▶ Your assignment
Restate the entries below exactly. Images are not part of the copy.

▶ Data under study
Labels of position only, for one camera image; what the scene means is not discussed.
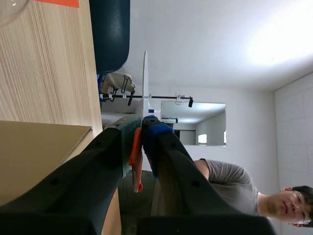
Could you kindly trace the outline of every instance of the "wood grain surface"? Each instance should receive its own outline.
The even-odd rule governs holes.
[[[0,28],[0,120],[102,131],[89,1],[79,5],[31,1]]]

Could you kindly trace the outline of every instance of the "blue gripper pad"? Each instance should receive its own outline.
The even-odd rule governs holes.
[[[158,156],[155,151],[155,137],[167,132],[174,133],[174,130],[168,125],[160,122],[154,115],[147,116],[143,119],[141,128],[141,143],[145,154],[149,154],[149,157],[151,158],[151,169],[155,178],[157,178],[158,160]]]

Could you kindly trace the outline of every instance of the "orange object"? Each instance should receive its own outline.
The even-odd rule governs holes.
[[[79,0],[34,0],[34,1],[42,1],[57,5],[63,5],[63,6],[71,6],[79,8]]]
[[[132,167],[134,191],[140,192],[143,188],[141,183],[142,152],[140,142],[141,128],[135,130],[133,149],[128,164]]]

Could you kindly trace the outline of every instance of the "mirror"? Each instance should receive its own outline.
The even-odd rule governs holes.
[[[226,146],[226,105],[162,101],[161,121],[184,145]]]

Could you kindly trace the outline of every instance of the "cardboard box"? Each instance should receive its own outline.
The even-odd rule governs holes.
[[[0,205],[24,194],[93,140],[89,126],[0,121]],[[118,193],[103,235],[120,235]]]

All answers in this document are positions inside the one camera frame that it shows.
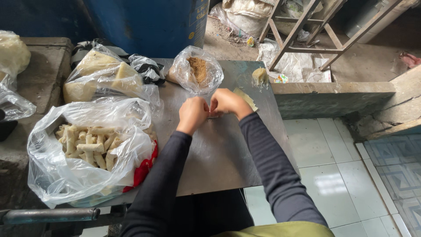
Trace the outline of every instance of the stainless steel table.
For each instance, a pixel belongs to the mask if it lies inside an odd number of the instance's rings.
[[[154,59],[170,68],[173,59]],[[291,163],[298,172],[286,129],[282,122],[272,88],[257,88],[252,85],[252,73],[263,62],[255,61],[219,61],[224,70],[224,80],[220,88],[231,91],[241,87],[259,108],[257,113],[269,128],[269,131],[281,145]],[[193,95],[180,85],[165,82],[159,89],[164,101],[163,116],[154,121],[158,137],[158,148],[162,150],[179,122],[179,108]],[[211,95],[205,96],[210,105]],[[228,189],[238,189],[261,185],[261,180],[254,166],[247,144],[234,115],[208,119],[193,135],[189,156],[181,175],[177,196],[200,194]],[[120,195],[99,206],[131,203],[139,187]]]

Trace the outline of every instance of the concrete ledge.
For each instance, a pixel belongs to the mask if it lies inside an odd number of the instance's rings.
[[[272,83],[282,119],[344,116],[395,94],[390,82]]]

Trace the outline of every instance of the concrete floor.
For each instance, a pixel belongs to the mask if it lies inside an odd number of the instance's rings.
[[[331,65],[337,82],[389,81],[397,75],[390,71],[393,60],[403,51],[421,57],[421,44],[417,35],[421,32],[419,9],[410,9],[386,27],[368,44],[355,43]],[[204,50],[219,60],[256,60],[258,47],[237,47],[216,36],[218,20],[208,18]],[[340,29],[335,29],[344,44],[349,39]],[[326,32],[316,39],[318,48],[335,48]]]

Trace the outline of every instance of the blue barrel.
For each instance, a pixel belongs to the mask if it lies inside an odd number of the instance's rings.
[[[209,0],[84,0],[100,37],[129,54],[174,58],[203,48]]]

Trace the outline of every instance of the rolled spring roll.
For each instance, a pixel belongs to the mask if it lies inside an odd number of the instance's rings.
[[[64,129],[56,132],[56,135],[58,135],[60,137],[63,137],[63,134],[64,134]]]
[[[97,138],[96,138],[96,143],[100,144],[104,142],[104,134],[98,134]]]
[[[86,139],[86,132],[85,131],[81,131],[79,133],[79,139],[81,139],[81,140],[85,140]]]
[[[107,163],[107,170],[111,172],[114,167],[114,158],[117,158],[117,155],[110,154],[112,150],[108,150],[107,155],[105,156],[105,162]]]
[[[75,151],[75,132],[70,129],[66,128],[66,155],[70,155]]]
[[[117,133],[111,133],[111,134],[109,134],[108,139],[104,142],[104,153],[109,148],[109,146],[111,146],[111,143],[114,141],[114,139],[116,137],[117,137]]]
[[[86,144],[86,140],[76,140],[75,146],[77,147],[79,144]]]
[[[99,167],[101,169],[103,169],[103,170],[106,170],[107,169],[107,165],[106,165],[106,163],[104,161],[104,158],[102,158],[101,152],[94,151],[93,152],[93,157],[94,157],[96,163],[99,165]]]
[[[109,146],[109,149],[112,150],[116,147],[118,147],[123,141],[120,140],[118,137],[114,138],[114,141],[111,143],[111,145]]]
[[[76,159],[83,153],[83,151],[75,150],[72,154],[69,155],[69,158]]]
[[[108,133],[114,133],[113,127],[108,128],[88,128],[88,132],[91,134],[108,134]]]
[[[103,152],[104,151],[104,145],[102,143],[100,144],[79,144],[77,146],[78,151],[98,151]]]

▶ Your response
Labels of position only, for one camera image; what the scene means is not discussed.
Could you kindly trace the outline of every instance of the "wood grain surface"? Each instance should receive its own outline.
The even-odd rule governs holes.
[[[0,28],[0,120],[102,131],[89,1],[79,5],[31,1]]]

Could you kindly trace the outline of every instance of the "blue gripper pad"? Each instance should receive its own outline.
The even-odd rule governs holes.
[[[158,156],[155,151],[155,137],[167,132],[174,133],[174,130],[168,125],[160,122],[154,115],[147,116],[143,119],[141,128],[141,143],[145,154],[149,154],[149,157],[151,158],[151,169],[155,178],[157,178],[158,160]]]

Could you kindly trace the outline of every instance of the "orange object"? Each instance should receive its own outline.
The even-odd rule governs holes.
[[[79,0],[34,0],[34,1],[42,1],[57,5],[63,5],[63,6],[71,6],[79,8]]]
[[[132,167],[134,191],[140,192],[143,188],[141,183],[142,152],[140,142],[141,128],[135,130],[133,149],[128,164]]]

Could you kindly trace the outline of every instance of the "mirror"? Each instance should receive its own outline.
The even-odd rule governs holes.
[[[226,146],[226,105],[162,101],[161,121],[184,145]]]

Could you kindly trace the outline of every instance of the "cardboard box"? Each instance should receive its own outline.
The even-odd rule governs holes.
[[[0,205],[24,194],[93,140],[89,126],[0,121]],[[118,193],[103,235],[120,235]]]

All answers in this document are positions inside the one camera frame that it shows.
Trace the outline of every instance of the stainless steel table.
For each instance, a pixel belongs to the mask if it lies inside an odd number of the instance's rings.
[[[154,59],[170,68],[173,59]],[[291,163],[298,172],[286,129],[282,122],[272,88],[257,88],[252,85],[252,73],[263,62],[255,61],[219,61],[224,70],[224,80],[220,88],[231,91],[241,87],[259,108],[257,113],[269,128],[269,131],[281,145]],[[193,95],[180,85],[165,82],[159,89],[164,101],[163,116],[154,121],[158,137],[158,148],[162,150],[179,122],[179,108]],[[211,95],[205,96],[210,105]],[[228,189],[238,189],[261,185],[261,180],[254,166],[247,144],[234,115],[208,119],[193,135],[189,156],[181,175],[177,196],[200,194]],[[120,195],[99,206],[131,203],[139,187]]]

Trace the outline of every instance of the concrete ledge.
For each instance, a pixel belongs to the mask if it lies inside an odd number of the instance's rings.
[[[272,83],[282,119],[344,116],[395,94],[390,82]]]

Trace the outline of every instance of the concrete floor.
For each instance, a pixel belongs to the mask if it lies inside an odd number of the instance's rings.
[[[331,65],[337,82],[389,81],[397,75],[390,71],[393,60],[403,51],[421,57],[421,44],[417,35],[421,32],[419,9],[410,9],[386,27],[368,44],[355,43]],[[204,50],[219,60],[256,60],[258,47],[237,47],[216,36],[218,20],[208,18]],[[340,29],[335,29],[344,44],[349,39]],[[326,32],[316,39],[318,48],[335,48]]]

Trace the outline of every instance of the blue barrel.
For each instance, a pixel belongs to the mask if it lies inside an odd number of the instance's rings.
[[[209,0],[84,0],[100,37],[129,54],[174,58],[203,48]]]

Trace the outline of every instance of the rolled spring roll.
For each instance, a pixel belongs to the mask if it lies inside an odd number of the instance's rings.
[[[64,129],[56,132],[56,135],[58,135],[60,137],[63,137],[63,134],[64,134]]]
[[[97,138],[96,138],[96,143],[100,144],[104,142],[104,134],[98,134]]]
[[[86,139],[86,132],[85,131],[81,131],[79,133],[79,139],[81,139],[81,140],[85,140]]]
[[[107,163],[107,170],[111,172],[114,167],[114,158],[117,158],[117,155],[110,154],[112,150],[108,150],[107,155],[105,156],[105,162]]]
[[[75,151],[75,132],[70,129],[66,128],[66,155],[70,155]]]
[[[117,133],[111,133],[111,134],[109,134],[108,139],[104,142],[104,153],[109,148],[109,146],[111,146],[111,143],[114,141],[114,139],[116,137],[117,137]]]
[[[86,144],[86,140],[76,140],[75,146],[77,147],[79,144]]]
[[[99,167],[101,169],[103,169],[103,170],[106,170],[107,169],[107,165],[106,165],[106,163],[104,161],[104,158],[102,158],[101,152],[94,151],[93,152],[93,157],[94,157],[96,163],[99,165]]]
[[[109,146],[109,149],[112,150],[116,147],[118,147],[123,141],[120,140],[118,137],[114,138],[114,141],[111,143],[111,145]]]
[[[76,159],[83,153],[83,151],[75,150],[72,154],[69,155],[69,158]]]
[[[108,133],[114,133],[113,127],[108,128],[88,128],[88,132],[91,134],[108,134]]]
[[[103,152],[104,151],[104,145],[102,143],[100,144],[79,144],[77,146],[78,151],[98,151]]]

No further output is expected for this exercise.